Directions: In the records below, begin at the line that has "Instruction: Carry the" and stop after the line that has "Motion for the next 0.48"; quote those lines verbatim and nothing more.

****

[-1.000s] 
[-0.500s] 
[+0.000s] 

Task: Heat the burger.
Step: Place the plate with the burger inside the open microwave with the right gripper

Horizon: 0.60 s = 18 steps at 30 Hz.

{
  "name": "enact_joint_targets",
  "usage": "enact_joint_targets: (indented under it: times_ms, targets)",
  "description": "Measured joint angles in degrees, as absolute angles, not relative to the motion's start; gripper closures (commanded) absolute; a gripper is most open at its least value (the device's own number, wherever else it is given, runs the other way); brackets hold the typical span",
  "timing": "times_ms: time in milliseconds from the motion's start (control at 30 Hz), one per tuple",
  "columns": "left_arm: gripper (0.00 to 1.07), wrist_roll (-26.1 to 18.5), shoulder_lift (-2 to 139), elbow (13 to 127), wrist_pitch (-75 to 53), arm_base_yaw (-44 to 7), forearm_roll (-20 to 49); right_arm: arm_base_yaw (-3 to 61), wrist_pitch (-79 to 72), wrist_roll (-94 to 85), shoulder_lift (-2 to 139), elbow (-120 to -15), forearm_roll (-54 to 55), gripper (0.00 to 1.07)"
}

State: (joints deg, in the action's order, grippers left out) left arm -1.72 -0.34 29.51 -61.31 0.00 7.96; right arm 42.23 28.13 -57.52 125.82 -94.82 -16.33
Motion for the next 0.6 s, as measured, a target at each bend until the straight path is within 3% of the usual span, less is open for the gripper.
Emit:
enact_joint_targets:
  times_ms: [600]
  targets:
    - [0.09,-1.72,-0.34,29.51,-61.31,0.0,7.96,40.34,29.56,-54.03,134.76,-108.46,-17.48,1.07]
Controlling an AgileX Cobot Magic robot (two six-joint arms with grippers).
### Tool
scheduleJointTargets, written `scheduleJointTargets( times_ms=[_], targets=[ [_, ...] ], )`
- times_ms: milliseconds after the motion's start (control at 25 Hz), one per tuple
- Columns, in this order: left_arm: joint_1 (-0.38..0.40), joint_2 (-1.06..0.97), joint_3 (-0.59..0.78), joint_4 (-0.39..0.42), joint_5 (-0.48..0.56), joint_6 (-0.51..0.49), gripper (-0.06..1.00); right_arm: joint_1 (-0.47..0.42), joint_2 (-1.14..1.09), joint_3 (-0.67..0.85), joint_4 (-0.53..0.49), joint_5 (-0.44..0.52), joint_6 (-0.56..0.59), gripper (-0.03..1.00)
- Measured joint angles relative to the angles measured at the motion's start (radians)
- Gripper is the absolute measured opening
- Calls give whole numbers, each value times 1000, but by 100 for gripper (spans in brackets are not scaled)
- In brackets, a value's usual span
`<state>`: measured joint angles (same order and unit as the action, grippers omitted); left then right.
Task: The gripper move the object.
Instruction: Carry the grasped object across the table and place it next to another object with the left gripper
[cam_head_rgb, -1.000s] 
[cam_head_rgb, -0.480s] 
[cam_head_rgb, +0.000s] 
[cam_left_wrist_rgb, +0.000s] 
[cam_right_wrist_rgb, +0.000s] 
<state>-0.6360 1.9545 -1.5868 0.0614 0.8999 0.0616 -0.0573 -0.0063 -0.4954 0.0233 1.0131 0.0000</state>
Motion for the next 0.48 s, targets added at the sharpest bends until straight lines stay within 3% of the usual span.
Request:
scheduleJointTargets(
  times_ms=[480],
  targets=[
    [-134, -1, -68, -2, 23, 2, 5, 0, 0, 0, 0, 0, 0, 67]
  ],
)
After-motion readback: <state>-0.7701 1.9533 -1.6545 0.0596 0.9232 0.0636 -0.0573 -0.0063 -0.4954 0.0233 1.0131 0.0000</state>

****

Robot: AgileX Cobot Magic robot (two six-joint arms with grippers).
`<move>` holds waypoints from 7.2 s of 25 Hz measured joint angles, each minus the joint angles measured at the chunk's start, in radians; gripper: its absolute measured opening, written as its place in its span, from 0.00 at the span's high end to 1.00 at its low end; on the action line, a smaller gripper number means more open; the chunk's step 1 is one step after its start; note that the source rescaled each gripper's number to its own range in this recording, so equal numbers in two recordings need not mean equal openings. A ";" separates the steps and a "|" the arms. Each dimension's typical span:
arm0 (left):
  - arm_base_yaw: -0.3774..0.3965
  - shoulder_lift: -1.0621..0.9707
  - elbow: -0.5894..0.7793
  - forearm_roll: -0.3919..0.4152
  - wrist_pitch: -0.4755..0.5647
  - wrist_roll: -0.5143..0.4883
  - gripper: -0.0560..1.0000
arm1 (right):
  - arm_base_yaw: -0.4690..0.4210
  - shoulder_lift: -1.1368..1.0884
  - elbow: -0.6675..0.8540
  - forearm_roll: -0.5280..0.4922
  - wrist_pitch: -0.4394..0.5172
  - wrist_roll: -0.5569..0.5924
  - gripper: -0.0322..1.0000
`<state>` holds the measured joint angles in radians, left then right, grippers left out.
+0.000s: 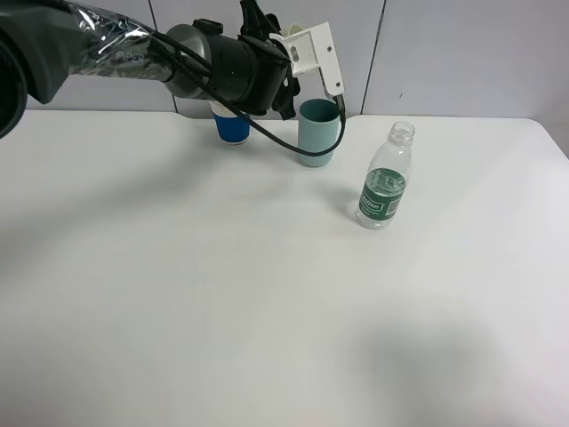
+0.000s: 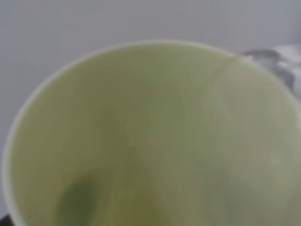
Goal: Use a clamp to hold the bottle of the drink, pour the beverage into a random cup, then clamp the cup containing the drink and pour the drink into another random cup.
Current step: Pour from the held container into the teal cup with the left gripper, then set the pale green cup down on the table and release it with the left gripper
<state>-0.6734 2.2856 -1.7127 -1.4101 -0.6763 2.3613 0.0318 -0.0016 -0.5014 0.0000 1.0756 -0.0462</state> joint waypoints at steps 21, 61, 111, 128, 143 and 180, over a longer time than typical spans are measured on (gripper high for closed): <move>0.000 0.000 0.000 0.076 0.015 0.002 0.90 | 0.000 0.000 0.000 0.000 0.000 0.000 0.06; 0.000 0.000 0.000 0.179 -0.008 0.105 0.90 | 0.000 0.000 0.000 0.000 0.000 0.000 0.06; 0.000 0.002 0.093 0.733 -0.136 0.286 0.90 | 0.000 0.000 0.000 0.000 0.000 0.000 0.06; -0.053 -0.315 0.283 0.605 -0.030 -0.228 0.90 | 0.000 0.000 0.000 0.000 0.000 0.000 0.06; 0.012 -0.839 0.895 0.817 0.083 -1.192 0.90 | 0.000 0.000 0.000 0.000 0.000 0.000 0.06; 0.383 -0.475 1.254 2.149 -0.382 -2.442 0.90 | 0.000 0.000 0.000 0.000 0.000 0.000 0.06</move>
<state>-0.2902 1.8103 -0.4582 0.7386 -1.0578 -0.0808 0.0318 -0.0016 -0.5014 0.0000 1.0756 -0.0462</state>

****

Output of the exercise:
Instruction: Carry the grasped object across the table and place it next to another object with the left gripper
[cam_head_rgb, -1.000s] 
[cam_head_rgb, -0.480s] 
[cam_head_rgb, +0.000s] 
[cam_left_wrist_rgb, +0.000s] 
[cam_right_wrist_rgb, +0.000s] 
<state>-0.6360 1.9545 -1.5868 0.0614 0.8999 0.0616 -0.0573 -0.0063 -0.4954 0.0233 1.0131 0.0000</state>
Motion for the next 0.48 s, targets added at the sharpest bends until straight lines stay within 3% of the usual span.

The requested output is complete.